## Work to complete:
Images are to be dropped, and the rest of the data reproduced exactly.
■ ■ ■ ■ ■ ■ ■
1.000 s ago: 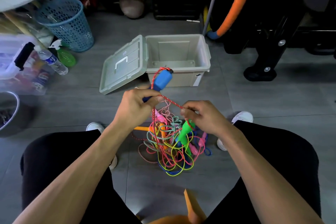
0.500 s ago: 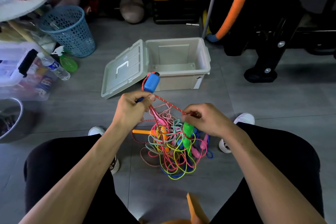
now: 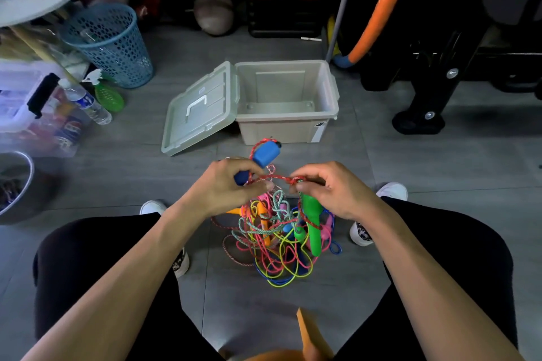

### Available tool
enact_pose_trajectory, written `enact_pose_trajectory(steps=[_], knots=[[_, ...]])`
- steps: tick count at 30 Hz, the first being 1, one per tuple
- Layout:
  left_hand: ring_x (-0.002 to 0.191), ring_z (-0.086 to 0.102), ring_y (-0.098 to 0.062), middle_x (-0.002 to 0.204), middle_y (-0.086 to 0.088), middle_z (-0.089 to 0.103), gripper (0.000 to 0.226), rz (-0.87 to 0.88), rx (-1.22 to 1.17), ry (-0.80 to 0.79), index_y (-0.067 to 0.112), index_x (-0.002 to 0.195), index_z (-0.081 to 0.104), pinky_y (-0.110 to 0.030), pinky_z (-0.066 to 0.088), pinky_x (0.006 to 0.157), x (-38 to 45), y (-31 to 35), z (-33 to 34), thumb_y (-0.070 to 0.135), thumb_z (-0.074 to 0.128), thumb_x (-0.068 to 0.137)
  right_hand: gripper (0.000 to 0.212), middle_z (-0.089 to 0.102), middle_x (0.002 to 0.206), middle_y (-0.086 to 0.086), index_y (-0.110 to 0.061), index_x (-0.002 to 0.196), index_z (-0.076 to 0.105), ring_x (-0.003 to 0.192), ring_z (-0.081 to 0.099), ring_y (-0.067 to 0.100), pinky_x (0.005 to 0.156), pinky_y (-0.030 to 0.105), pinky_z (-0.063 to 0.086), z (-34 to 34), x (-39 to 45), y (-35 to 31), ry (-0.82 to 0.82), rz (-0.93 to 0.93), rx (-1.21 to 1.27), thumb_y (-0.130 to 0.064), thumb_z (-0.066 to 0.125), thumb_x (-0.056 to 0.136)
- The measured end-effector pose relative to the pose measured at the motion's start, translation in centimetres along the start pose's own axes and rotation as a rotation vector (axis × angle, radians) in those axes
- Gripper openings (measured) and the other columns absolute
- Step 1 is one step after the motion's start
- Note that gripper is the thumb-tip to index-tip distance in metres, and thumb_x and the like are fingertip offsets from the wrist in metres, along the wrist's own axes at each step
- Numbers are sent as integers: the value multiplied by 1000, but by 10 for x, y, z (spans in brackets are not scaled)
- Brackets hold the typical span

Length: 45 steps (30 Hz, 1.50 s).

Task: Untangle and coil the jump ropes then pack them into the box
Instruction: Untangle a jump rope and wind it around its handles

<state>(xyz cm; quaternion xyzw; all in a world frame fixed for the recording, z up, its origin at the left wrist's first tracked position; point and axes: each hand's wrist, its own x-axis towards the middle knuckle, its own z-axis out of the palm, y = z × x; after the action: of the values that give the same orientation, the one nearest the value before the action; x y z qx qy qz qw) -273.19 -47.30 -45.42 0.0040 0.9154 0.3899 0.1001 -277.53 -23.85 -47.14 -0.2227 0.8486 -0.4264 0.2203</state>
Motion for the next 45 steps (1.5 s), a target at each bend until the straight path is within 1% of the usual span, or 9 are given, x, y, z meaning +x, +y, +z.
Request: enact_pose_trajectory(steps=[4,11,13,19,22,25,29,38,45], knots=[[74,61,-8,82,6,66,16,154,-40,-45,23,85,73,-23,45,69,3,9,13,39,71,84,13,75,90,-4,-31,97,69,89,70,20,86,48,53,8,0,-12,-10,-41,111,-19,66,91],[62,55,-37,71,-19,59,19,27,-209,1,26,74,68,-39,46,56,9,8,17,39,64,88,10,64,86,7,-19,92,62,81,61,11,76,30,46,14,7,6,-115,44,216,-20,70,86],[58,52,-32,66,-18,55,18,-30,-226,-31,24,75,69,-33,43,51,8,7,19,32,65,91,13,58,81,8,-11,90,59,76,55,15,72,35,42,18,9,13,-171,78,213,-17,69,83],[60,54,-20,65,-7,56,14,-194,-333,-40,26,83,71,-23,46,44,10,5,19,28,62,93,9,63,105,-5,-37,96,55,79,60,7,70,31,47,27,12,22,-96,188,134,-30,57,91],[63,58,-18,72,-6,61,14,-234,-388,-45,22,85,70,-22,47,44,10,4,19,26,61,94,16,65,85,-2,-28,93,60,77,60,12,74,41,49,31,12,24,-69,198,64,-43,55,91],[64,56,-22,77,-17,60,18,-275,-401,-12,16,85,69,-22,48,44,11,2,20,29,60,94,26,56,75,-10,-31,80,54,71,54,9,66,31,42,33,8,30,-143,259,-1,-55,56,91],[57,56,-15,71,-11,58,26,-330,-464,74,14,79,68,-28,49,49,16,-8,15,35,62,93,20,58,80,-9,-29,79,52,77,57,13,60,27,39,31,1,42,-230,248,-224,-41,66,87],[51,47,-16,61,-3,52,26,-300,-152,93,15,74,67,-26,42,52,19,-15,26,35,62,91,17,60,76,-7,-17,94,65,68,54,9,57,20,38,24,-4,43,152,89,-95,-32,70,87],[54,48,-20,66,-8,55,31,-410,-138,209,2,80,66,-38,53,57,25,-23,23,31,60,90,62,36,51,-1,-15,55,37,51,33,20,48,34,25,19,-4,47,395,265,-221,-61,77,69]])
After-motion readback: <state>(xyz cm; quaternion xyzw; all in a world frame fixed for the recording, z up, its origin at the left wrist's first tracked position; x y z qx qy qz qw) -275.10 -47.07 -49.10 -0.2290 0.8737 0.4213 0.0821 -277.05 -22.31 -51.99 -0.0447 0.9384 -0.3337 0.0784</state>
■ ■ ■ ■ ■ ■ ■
## Response area:
1.000 s ago: 
0.500 s ago: 
now: 

### Available tool
enact_pose_trajectory, written `enact_pose_trajectory(steps=[_], knots=[[_, ...]])`
- steps: tick count at 30 Hz, the first being 1, one per tuple
- Layout:
  left_hand: ring_x (-0.002 to 0.191), ring_z (-0.086 to 0.102), ring_y (-0.098 to 0.062), middle_x (-0.002 to 0.204), middle_y (-0.086 to 0.088), middle_z (-0.089 to 0.103), gripper (0.000 to 0.226), rz (-0.87 to 0.88), rx (-1.22 to 1.17), ry (-0.80 to 0.79), index_y (-0.067 to 0.112), index_x (-0.002 to 0.195), index_z (-0.081 to 0.104), pinky_y (-0.110 to 0.030), pinky_z (-0.066 to 0.088), pinky_x (0.006 to 0.157), x (-38 to 45), y (-31 to 35), z (-33 to 34), thumb_y (-0.070 to 0.135), thumb_z (-0.074 to 0.128), thumb_x (-0.068 to 0.137)
  right_hand: gripper (0.000 to 0.212), middle_z (-0.089 to 0.102), middle_x (0.002 to 0.206), middle_y (-0.086 to 0.086), index_y (-0.110 to 0.061), index_x (-0.002 to 0.196), index_z (-0.076 to 0.105), ring_x (-0.003 to 0.192), ring_z (-0.081 to 0.099), ring_y (-0.067 to 0.100), pinky_x (0.005 to 0.156), pinky_y (-0.030 to 0.105), pinky_z (-0.063 to 0.086), z (-34 to 34), x (-39 to 45), y (-35 to 31), ry (-0.82 to 0.82), rz (-0.93 to 0.93), rx (-1.21 to 1.27), thumb_y (-0.130 to 0.064), thumb_z (-0.066 to 0.125), thumb_x (-0.056 to 0.136)
- The measured end-effector pose relative to the pose measured at the motion's start, translation in centimetres along the start pose's own axes and rotation as a rotation vector (axis × angle, radians) in those axes
- Gripper openings (measured) and the other columns absolute
- Step 1 is one step after the motion's start
- Note that gripper is the thumb-tip to index-tip distance in metres, and thumb_x and the like are fingertip offsets from the wrist in metres, along the wrist's own axes at each step
- Numbers are sent as integers: the value multiplied by 1000, but by 10 for x, y, z (spans in brackets are not scaled)
- Brackets hold the typical span

Length: 45 steps (30 Hz, 1.50 s).

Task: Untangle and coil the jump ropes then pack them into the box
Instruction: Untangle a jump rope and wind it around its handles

<state>(xyz cm; quaternion xyzw; all in a world frame fixed for the recording, z up, its origin at the left wrist's first tracked position; point and axes: each hand's wrist, its own x-axis towards the middle knuckle, its own z-axis out of the palm, y = z × x; after the action: of the values that give the same orientation, the one nearest the value before the action; x y z qx qy qz qw) -273.19 -47.30 -45.42 0.0040 0.9154 0.3899 0.1001 -277.53 -23.85 -47.14 -0.2227 0.8486 -0.4264 0.2203</state>
Motion for the next 45 steps (1.5 s), a target at each bend until the straight path is within 1% of the usual span, or 9 are given, x, y, z meaning +x, +y, +z.
Request: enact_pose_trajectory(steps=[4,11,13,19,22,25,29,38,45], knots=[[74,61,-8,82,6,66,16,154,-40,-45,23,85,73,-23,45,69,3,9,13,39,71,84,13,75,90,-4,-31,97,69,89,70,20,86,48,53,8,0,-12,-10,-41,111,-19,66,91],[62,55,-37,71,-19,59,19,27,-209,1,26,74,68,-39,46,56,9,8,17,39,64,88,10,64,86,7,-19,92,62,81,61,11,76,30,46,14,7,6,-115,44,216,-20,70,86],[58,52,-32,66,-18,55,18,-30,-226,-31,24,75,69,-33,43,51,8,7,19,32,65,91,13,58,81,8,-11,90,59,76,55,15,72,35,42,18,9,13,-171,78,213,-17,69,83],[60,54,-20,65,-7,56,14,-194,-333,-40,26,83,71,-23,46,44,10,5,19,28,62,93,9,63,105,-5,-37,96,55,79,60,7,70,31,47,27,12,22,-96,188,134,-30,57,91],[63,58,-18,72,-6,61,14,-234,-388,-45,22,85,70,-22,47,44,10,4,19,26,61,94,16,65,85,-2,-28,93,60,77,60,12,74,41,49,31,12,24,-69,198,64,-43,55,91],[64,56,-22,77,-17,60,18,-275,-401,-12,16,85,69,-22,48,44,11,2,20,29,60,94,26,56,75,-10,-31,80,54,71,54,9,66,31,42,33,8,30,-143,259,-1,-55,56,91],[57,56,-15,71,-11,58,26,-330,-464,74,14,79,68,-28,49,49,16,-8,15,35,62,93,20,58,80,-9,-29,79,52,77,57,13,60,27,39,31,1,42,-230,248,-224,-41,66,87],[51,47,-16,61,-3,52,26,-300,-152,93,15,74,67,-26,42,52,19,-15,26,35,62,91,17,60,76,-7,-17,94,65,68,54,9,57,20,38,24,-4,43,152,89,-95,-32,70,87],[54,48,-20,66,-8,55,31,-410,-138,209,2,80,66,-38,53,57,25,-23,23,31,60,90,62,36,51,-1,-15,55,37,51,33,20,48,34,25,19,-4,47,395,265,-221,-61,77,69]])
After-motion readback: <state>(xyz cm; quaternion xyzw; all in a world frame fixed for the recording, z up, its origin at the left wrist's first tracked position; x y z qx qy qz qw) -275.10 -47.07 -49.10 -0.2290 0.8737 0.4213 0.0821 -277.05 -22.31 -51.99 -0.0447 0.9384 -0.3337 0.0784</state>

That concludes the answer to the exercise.